Mardi, s’il a déploré voir l’urgentiste bayonnais se retrouver sur un banc habituellement « réservé aux truands et aux assassins », le cardiologue et député Jean Leonetti, auteur d’une loi adoptée en 2005 sur le droit des malades et la fin de vie, a ainsi estimé que le Dr Bonnemaison avait agi dans l’illégalité. En donnant la mort « à des malades qui ne la demandaient pas ».

L’accusé, qui bénéficie de nombreux soutiens, n’en a pas moins été loué par plusieurs de ses collègues pour ses qualités professionnelles et son humanité. Et le débat sur les conditions dans lesquelles s’opère la fin de vie, a été relancé. Appelée à témoigner , et arrivant d’un pays où l’euthanasie est légalisée, la présidente de l’association belge pour le droit de mourir dans la dignité a affirmé que les cours d’assises seraient pleines « si l’on devait poursuivre les médecins qui agissent comme le Dr Bonnemaison. » Des propos confortés le lendemain par des médecins, toujours cités par la défense. Au risque de susciter une réaction du procureur, pour lequel la loi doit également s’appliquer à l’hôpital.

 Le Dr Bonnemaison, soutenu par ses amis et collègues, lors de la suspension d'audience

Bernard Kouchner : « Je me sens un peu responsable »

L’ancien ministre de la Santé,  auteur de la loi de 2002 sur les droits des malades, ne verse pas non plus dans la langue de bois. « Je me sens un peu responsable. Je n’ai pas été capable de faire une loi qui aurait tenu compte des changements juridiques nécessaires à la fin de vie » reconnait-il vendredi devant la cour.

Certes,  les choses ont beaucoup changé. « Quand j’ai commencé ma carrière de médecin, on n’avait pas le droit d’utiliser la morphine. Car un dogme disait que cela rendait morphinomane. C’était ridicule. Maintenant, ce produit est heureusement employé de façon quotidienne. » Mais dans un pays où l’espérance de vie a fortement augmenté, les évolutions sont  parfois trop lentes, déplore-t-il. Tout en rappelant que l’on ne meurt plus chez soi, entouré des siens, mais de plus en plus à l’hôpital.

« C’est aussi une manifestation de rejet. Avant, la mort était acceptée comme une partie de l’existence. Maintenant, on est de plus en plus exigeant, et en même temps, on s’en débarrasse » dit-il. Avant de rappeler que, si la loi Leonetti permet à un moment la cessation de nourriture et de liquides, cela revient surtout à dire qu’on laisse le malade  mourir de faim et de soif. « Je déteste ça ! »

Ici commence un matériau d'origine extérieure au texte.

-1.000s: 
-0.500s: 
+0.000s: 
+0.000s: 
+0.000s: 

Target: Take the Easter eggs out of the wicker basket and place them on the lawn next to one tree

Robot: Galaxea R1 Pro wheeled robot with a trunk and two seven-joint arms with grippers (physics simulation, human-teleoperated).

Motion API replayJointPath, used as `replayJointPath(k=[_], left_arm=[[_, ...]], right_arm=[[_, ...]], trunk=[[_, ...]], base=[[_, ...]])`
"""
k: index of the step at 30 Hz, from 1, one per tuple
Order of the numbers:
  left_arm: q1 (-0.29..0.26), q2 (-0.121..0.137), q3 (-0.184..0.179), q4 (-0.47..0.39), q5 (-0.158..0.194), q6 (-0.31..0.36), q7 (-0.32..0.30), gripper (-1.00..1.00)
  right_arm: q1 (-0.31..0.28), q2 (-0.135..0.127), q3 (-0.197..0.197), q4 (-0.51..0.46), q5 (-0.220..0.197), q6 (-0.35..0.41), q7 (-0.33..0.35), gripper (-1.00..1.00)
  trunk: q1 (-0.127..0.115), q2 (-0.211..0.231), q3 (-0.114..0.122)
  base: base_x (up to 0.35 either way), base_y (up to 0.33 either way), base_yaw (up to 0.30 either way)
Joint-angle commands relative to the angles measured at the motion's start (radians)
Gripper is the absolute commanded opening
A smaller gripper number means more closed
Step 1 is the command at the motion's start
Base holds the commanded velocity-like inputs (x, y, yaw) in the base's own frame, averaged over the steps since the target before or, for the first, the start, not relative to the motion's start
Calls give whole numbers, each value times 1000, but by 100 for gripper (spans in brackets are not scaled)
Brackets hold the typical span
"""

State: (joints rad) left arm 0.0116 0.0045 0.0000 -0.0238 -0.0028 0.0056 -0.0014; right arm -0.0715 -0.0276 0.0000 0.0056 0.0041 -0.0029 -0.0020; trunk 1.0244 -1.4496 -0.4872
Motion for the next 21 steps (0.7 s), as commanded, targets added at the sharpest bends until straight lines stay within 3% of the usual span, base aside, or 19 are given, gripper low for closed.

« Aller vers une possibilité de mort douce »« A qui appartient la mort ? Au médecin ? Non. Elle appartient à la personne malade. C’est son corps, son sujet, son libre arbitre » ajoute Bernard Kouchner. Celui-ci aimerait donc que l’on se dirige vers « une possibilité de mort plus douce ». C’est-à-dire laisser à chacun le choix de partir « comme il le souhaite,  entouré des siens, dans un milieu affectueux. » Une hypothèse qui  n’enlève rien à la responsabilité du médecin, précise-t-il. Mais qui ne peut pas non plus constituer une obligation pour les praticiens qui ne l’acceptent pas. « On n’en n’a pas assez parlé en France. »

La cour d’assises est saisie d’une affaire d’empoisonnement, non de l’application des lois Leonetti ou Kouchner lui rappellera à un moment le président. Mais pour l’ancien ministre de la Santé, les choses sont claires : « Le Dr Bonnemaison,  ne mérite pas le qualificatif d’assassin. Il témoigne de notre incapacité en France, patrie des droits de l’Homme, à faire qu’il n’y ait plus la possibilité d’accuser ceux qui soulagent la souffrance. »

Embrassade

A sa sortie, Bernard Kouchner est embrassé par l’accusé pendant la suspension d’audience. Des applaudissements éclatent dans la salle des pas perdus. Ils émanent des membres du comité de soutien. Certains d’entre eux sont vêtus de blouses blanches sur lesquelles figurent les mots « malade potentiel ». Tout à l’heure,  Michèle Delaunay,  cancérologue et ancienne ministre chargée des personnes âgées va, elle aussi, être appelée à témoigner.

Hasard du calendrier, une information liée à une autre affaire  tombe presque dans le même temps : le rapporteur du Conseil d’Etat s’est prononcé contre le maintien en vie de Vincent Lambert. Le débat n’est pas près de s’éteindre.